22 August 2010

We are all liberals now. Aren't we?

Socialists, especially in the USA and especially in academe, like to describe themselves as 'liberal'. It's one of those nice, caring words which they colonise in order to deny use of them to their enemies. Like 'progressive', 'liberal' has a smack of God-free sanctity about it, a benevolent glow, connoting warm bread for the poor, that sort of thing. Peace and love, man.

On the other hand, the older English-politics definition puts 'liberal' nearer to 'libertarian-Tory', as soi-disant 'liberal' Ed Milibrother discerns, distinguishing the (good, Labour-at-heart) Kennedy/Hughes faction of the Liberal Democrats from the (wicked Tory-ish) Orange Book Coalition-Cleggers whom he condemns as 'small state/civil liberties/deficit nutters'.

Ah, words. What troubles they cause.

The 'Liberal Democrats' have an existential problem intrinsically connected to the colonisation of the word 'liberal' by Socialists. The seeds of the Party's death were sown by the now sainted but actually pompous and shamelessly unscrupulous David Steel.

Steel allowed the ex-Labour Gang of Four and their followers to merge into the Liberal Party for pragmatic rather than principled reasons. And what a characteristically Liberal/LibDem manoeuvre it was, prioritising electoral-arithmetic over honest politics. Plus ca change in the Love The One You're With party. But Nemesis lurked, wearing an improbable Shirley Williams mask.

The LibDems' problem today is that their 'party' comprises two philosophically incompatible movements, one classically liberal and the other closet-socialist. The two are locked in an incoherent embrace made deadly by mutually exclusive definitions of the word 'liberal'.

The public is no less confused, insofar as it considers Clegg's party at all, which on the whole it doesn't, as Clegg himself knows only too well, hence his being on his best behaviour around the increasingly popular Conservative senior partner in coalition.

If we weren’t in a coalition now I don’t think people would take any notice of the Liberal Democrats…

You think?

The fatuous electoral apotheosis of the Liberal Democrats was the Cleggmania moment when people who know nothing whatsoever about politics, incited by a bored and mischievous media, massed in the streets to chant, "I agree With Nick!" Nothing in the dishonourable, dishevelled history of the Liberal Democrat Party epitomises it as perfectly as this, when almost everybody, according to the papers, agreed with... oh, whatever... they're just not the others, innit?

Now we have some excellent spectator sport as the Liberal Democrat Party enters its death throes. And all because successive leaders, in archetypal Liberal strategy, put vote-grabbing (and now, courtesy of some warped constituency boundaries, a temporary taste of power) ahead of conscience and (Heaven forfend) coherence.

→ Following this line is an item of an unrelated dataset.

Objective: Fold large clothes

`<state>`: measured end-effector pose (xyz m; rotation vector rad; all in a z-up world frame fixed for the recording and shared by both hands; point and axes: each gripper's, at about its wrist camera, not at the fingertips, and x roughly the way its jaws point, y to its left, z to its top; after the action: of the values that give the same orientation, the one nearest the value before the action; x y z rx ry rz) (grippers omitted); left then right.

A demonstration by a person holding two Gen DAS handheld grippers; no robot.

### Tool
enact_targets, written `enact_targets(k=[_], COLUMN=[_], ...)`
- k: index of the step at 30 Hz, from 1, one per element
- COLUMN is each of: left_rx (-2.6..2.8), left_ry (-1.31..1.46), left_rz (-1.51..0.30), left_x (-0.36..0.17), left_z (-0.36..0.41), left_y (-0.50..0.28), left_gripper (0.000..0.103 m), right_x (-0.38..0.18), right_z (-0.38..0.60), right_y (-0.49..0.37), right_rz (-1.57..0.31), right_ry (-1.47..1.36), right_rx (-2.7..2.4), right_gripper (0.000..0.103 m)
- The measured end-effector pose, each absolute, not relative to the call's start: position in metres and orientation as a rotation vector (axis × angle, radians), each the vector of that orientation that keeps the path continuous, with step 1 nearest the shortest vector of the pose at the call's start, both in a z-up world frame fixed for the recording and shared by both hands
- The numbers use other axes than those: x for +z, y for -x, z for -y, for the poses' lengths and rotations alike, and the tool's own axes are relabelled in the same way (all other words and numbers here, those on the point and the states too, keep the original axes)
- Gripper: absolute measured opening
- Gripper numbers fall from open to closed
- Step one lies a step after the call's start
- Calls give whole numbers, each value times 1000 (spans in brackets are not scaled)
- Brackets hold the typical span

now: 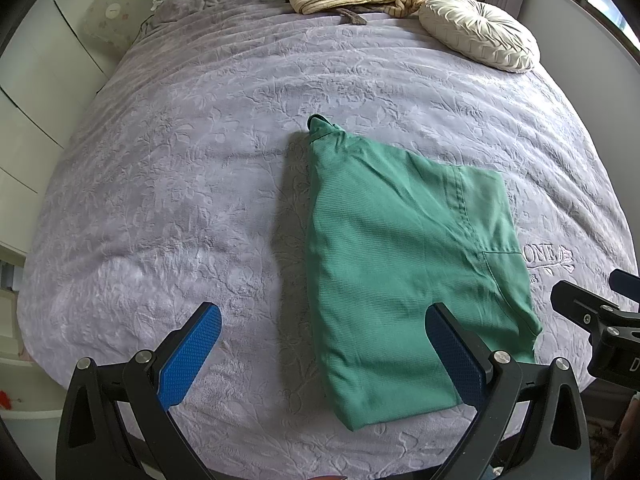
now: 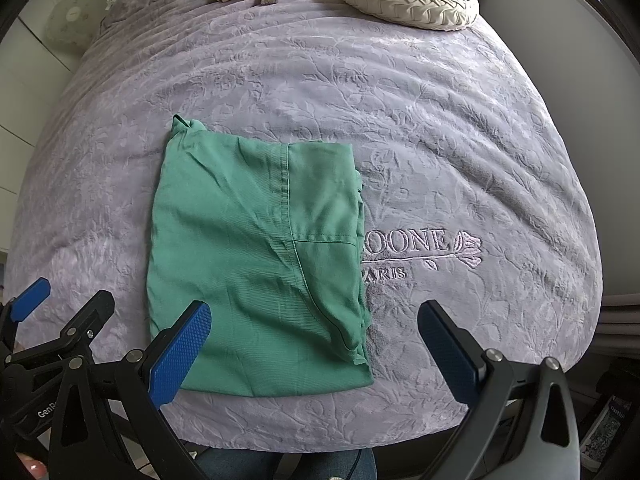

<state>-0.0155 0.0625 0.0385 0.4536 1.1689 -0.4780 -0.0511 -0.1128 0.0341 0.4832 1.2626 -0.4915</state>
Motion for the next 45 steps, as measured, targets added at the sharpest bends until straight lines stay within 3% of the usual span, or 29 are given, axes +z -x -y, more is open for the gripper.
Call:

It won't last. Not the sport, not the Party. It's probably safe for the Social Democrats to go back home to Labour now, the Stalinists having been more or less purged. Then the Orange Bookers and the Cleggist opportunists, although obviously not led by fatuous, vacuous I-Agree-With Nick, will be able to get on with resurrecting the Liberal Party of Gladstone and Lloyd George. Well, maybe not Lloyd George. We are all puritans now.

Then we will all have huge fun at Labour's expense. Is that a copy of the Limehouse Declaration in Rawnsley's top pocket?

1 comments:

  1. Just call Lefties "Neo-Socialists" and watch them go off. Works every time.